Centralna Komisja Egzaminacyjna straci miliard zł z unijnej kasy?
Centralna Komisja Egzaminacyjna w ciągu tygodnia straci kilkaset tysięcy złotych, a może stracić nawet miliard, bo nie nadąża z wydawaniem unijnych pieniędzy - pisze "Gazeta Wyborcza".
Dziennik dodaje, że nierozliczone miliony za projekty unijne były przyczyną odejścia dyrektorki Komisji Marii Magdziarz, która niespełna dwa miesiące temu zajęła miejsce Marka Legutki.
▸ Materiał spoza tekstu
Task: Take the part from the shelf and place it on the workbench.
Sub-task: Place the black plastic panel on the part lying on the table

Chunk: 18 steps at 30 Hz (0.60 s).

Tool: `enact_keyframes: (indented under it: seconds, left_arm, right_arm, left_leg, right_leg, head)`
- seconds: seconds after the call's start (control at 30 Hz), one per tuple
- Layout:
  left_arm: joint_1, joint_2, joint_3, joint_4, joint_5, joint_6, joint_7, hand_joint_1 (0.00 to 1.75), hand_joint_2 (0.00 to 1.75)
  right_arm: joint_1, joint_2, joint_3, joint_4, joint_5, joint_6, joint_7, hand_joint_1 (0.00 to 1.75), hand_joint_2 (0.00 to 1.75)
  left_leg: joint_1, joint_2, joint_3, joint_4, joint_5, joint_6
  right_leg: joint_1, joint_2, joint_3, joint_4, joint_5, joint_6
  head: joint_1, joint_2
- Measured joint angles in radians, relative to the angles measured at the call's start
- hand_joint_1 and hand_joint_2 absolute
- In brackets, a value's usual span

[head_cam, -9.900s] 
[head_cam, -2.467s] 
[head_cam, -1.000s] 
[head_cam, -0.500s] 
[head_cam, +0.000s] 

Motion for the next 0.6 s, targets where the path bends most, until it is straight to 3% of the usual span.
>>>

Legutko w maju został zwolniony za błędy w egzaminach.
A teraz wychodzi jeszcze bałagan w księgowości - pisze "Gazeta Wyborcza". Według Magdziarz, Legutko nie księgował na bieżąco wydatków na dziewięć unijnych projektów, które Komisja nadzoruje, w tym między innymi pilotaż powszechnej matury z matematyki oraz pilotaż obowiązkowych egzaminów językowych w gimnazjach.
"Gazeta Wyborcza" podkreśla, że na pilne rozliczenie projektów unijnych czekają MEN i minister finansów. Jeśli CKE nie zrobi tego natychmiast, może stracić pieniądze. Chodzi o miliard złotych do wydania do 2013 roku.